O mendigo sem rosto, a menina com a Estrela de David no tornozelo, a vizinha Amália e o grupo que se reúne no edifício onde Garret foi morar. Tudo e todos têm um tom de mistério que vai sendo desvendado e mais intrigante a trama do livro se torna. Por isso, “O Terceiro Cúmplice” é um livro que dá prazer a quem lê.
Sem revelar muito, o que os leitores podem esperar do final da história? O final do livro surpreende porque não apela para a “revelação de segredos”. Naturalmente, o leitor vai entendendo o que acontece e conclui: “Ah! Então, era isso!”. Tenho certeza de que leitoras e leitores vão gostar do final porque é construído por quem lê o romance.
Como você descreveria seu estilo de escrita e como ele evoluiu ao longo de sua carreira?
Misturo tudo. Meu estilo é a mistura de estilo. Roteiro de rádio e tevê, palavras-cruzadas, oralidade… sou um mestiço brasileiro com um estilo de escrever buscando essa mistura.
Quais autores ou obras literárias influenciaram seu estilo de escrita?
São muitos. Machado de Assis e Nélida Piñon. Oscar Wilde e Vinícius de Moraes. JDSalinger e Cervantes. Tantos e tantas. Aprendi muito ouvindo rádio também.
Como você equilibra o desenvolvimento do enredo e a profundidade dos personagens em sua escrita?
Procuro criar o personagem dentro do enredo. Sempre penso como alguém agiria envolvido em tal história. Dessa forma, começo a pensar como se fosse o personagem naquela situação. Aprendi isso no jornalismo e procuro trazer para a ficção. Parece que tem dado certo.

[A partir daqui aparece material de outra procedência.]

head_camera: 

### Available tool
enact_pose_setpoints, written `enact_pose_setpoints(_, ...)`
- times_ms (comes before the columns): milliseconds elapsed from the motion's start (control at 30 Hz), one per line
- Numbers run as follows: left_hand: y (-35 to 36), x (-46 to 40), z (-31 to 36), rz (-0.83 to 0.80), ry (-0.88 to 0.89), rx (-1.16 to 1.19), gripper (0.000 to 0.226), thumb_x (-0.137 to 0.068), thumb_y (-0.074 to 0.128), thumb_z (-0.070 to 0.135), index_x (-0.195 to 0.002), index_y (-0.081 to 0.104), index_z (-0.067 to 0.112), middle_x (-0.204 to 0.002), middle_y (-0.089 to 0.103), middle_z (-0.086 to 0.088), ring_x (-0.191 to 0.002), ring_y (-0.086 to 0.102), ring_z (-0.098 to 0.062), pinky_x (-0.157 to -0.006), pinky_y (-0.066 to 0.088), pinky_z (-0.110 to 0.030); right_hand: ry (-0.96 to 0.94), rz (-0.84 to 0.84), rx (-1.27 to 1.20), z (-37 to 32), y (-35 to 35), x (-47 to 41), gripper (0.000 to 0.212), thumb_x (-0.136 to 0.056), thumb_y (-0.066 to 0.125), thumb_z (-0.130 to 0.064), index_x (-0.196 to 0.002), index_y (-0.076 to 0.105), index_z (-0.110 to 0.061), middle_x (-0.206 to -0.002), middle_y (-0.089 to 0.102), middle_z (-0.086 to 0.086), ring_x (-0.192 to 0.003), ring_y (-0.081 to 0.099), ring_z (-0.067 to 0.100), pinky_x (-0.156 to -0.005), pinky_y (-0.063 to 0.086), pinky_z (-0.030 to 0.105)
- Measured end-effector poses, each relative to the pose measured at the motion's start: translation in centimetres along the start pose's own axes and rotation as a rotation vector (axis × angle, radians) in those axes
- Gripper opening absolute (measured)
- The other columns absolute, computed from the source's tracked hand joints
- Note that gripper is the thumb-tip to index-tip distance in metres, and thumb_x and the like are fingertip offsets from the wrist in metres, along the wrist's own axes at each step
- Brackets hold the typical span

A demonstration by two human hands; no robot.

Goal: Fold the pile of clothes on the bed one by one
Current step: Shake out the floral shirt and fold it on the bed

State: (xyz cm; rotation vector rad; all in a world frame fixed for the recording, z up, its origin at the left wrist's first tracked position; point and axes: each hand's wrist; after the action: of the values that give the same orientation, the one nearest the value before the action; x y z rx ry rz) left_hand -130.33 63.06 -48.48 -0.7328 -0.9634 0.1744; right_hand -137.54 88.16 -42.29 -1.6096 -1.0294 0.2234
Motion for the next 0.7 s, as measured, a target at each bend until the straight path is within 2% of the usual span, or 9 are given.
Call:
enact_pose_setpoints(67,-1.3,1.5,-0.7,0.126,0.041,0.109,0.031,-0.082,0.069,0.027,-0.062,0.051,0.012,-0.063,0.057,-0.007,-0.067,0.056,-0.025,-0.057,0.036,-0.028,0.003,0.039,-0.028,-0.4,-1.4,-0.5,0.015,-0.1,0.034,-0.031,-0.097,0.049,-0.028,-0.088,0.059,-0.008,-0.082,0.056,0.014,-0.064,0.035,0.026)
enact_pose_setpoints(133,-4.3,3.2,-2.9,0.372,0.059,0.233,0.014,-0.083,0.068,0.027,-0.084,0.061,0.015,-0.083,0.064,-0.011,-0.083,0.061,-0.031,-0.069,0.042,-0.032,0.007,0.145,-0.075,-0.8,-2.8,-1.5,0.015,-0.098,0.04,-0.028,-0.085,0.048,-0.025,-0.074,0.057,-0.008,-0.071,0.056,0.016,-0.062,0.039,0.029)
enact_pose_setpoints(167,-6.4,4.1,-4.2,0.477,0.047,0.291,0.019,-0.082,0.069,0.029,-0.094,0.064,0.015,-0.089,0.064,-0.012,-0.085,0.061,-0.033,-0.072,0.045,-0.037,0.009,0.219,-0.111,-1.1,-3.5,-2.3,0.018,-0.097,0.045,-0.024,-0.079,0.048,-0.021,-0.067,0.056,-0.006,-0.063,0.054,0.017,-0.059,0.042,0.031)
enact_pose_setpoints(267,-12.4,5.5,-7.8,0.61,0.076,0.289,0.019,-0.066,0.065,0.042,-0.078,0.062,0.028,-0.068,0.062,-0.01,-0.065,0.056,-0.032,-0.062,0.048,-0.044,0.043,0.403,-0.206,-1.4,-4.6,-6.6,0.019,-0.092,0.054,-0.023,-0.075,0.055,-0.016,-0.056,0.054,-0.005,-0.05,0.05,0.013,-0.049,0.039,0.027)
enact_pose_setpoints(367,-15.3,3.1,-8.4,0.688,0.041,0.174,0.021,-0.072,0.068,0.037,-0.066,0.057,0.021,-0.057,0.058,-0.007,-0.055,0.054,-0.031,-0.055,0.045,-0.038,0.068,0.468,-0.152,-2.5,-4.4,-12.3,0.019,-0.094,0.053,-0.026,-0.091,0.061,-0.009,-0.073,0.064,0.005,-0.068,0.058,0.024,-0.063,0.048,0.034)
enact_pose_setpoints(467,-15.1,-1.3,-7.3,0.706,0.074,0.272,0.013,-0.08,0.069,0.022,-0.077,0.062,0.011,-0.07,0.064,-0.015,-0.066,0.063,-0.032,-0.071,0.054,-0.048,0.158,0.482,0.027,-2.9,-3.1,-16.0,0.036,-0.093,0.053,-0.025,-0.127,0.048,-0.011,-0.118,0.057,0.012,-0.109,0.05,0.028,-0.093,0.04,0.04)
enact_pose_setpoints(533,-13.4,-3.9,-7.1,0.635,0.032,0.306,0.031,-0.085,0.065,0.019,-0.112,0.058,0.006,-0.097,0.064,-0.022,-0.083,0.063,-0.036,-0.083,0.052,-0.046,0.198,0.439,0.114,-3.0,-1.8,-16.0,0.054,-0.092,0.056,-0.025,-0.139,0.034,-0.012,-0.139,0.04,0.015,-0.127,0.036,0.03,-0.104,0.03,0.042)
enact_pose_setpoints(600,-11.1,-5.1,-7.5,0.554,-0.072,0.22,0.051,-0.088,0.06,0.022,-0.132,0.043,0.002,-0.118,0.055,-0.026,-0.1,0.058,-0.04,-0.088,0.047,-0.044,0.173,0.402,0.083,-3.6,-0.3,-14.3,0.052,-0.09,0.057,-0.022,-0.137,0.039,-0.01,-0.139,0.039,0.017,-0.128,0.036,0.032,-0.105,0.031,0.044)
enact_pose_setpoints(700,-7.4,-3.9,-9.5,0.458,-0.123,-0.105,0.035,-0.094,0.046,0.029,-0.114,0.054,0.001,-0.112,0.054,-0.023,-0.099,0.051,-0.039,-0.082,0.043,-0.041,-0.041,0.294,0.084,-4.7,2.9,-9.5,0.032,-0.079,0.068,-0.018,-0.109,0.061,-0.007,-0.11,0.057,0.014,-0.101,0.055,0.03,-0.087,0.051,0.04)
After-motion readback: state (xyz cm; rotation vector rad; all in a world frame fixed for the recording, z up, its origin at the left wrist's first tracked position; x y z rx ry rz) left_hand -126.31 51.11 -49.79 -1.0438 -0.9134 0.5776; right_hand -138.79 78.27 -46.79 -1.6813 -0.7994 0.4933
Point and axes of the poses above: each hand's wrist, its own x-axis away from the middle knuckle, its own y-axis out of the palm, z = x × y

Você pode compartilhar um pouco sobre seu processo de escrita? Por exemplo, você esboça a história completa antes de começar a escrever, ou você permite que a história se desenvolva à medida que escreve?

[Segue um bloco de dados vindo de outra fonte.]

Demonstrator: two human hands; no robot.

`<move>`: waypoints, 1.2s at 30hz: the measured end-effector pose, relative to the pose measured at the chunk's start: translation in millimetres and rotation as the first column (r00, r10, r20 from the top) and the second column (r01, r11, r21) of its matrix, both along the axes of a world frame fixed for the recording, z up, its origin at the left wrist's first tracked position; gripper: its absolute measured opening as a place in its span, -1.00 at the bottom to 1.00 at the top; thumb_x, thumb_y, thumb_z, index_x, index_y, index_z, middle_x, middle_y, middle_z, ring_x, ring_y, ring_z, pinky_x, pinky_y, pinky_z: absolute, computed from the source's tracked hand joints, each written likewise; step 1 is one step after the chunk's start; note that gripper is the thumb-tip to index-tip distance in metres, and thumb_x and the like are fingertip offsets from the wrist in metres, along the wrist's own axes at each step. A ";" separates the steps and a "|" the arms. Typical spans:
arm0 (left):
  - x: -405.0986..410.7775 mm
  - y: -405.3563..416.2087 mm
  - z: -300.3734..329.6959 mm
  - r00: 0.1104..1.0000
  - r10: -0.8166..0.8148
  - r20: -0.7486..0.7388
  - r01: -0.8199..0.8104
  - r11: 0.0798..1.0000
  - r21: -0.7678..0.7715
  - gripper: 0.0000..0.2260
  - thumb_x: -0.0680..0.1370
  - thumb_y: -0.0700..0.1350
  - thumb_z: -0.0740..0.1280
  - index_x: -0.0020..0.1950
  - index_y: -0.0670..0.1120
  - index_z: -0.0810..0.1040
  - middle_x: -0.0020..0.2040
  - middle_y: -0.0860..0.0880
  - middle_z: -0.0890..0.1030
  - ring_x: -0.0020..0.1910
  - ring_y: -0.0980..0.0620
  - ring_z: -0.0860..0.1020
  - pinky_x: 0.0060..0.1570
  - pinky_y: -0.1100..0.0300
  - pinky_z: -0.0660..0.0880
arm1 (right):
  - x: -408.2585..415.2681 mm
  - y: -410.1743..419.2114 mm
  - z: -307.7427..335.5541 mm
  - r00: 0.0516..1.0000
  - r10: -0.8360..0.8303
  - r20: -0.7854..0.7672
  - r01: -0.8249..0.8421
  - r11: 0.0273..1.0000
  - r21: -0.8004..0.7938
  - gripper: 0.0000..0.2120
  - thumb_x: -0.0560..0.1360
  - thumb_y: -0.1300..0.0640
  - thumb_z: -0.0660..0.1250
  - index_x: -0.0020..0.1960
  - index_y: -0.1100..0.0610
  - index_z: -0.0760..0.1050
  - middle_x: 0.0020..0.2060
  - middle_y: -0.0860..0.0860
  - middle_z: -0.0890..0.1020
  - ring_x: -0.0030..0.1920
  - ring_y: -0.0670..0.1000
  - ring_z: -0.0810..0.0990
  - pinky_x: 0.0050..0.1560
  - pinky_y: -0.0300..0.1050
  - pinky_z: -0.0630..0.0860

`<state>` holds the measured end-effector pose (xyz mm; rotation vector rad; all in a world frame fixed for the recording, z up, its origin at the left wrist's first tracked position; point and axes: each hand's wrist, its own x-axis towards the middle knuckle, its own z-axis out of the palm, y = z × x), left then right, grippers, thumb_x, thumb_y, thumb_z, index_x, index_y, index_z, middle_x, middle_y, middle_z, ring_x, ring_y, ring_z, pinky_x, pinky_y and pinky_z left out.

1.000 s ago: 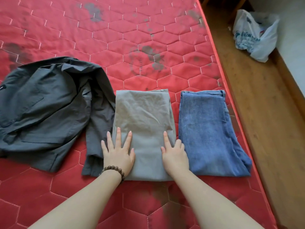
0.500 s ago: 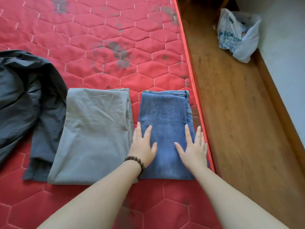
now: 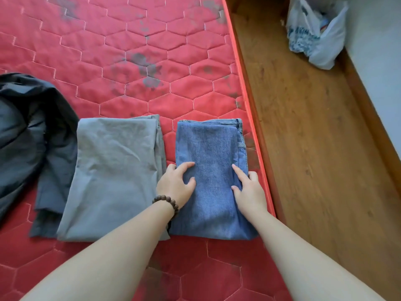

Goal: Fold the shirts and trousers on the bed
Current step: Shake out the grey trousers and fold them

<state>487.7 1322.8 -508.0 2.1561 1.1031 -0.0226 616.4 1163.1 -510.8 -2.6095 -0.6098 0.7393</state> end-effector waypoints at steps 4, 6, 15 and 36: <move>-2.2 -0.2 26.3 0.997 -0.034 0.076 0.029 0.998 0.064 -0.64 0.52 -0.01 0.31 0.32 0.19 0.47 -0.07 0.08 0.35 -0.12 -0.02 0.52 -0.17 0.17 0.44 | -14.5 0.9 25.6 0.993 -0.016 0.114 0.008 0.998 0.064 -0.50 0.55 0.23 0.23 0.43 -0.13 0.35 0.24 0.01 0.37 -0.13 0.10 0.53 -0.07 -0.02 0.50; -5.7 5.4 40.9 0.993 -0.050 0.107 0.040 0.995 0.087 -0.63 0.53 -0.01 0.30 0.33 0.19 0.46 -0.06 0.10 0.34 -0.18 0.04 0.48 -0.21 0.21 0.37 | -19.9 5.7 42.8 0.986 -0.028 0.166 0.010 0.994 0.109 -0.51 0.54 0.25 0.24 0.41 -0.10 0.39 0.25 0.02 0.40 -0.09 0.11 0.54 -0.06 -0.04 0.50; -61.3 70.7 106.3 0.960 0.001 0.281 -0.052 0.984 0.172 -0.63 0.50 -0.07 0.35 0.31 0.13 0.51 -0.07 0.10 0.34 -0.24 -0.02 0.50 -0.24 0.19 0.43 | -71.7 77.2 108.4 0.948 0.013 0.319 -0.095 0.965 0.243 -0.51 0.50 0.30 0.30 0.38 -0.03 0.44 0.24 0.10 0.43 -0.12 0.19 0.59 -0.12 -0.02 0.52; -203.0 136.1 15.0 0.990 0.095 0.104 -0.119 0.959 0.259 -0.53 0.44 -0.18 0.45 0.34 0.02 0.52 0.23 -0.17 0.49 -0.32 -0.19 0.60 -0.41 0.04 0.54 | -200.9 152.3 20.3 0.995 0.095 0.044 -0.101 0.983 0.151 -0.47 0.57 0.24 0.21 0.47 -0.11 0.28 0.45 0.04 0.20 0.17 0.13 0.53 0.17 -0.04 0.47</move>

Primeiro, vem a história na minha cabeça. Depois, vou adaptando as cenas, os personagens, as situações...... como meus livros não são lineares (princípio, meio e fim de forma rígida) comparo minha escrita à montagem de um jogo. As peças vão encaixando na história e formando o livro.
Quais são alguns dos desafios que você enfrentou ao escrever este romance e como você os superou?
O maior desafio de um escritor brasileiro é escrever. O que ouvi e ainda ouço que brasileiro não lê e — quando lê — não lê escritor nacional. Uma vez, uma idiota falou que minha escrita é carioca demais e leitor brasileiro não gosta de cariocas. Portanto, o desafio está fora do livro: é chegar ao leitor. Por isso, sou persistente e escrevo na tentativa de vencer os desafios.
Como a experiência de João Carlos Viegas como jornalista, roteirista e radialista influenciou sua abordagem à literatura?
A minha experiência profissional me fez escrever de forma diversificada. Na forma e no conteúdo, procuro produzir uma obra capaz de atingir o maior número possível de pessoas. Com esse objetivo, misturo ficção com documentário, prosa com poesia. A música popular brasileira também tem grande influência no que escrevo. Acredito que devo isso à experiência em rádio e tevê. Mas o que faço é literatura e é como escritor que eu quero ser reconhecido.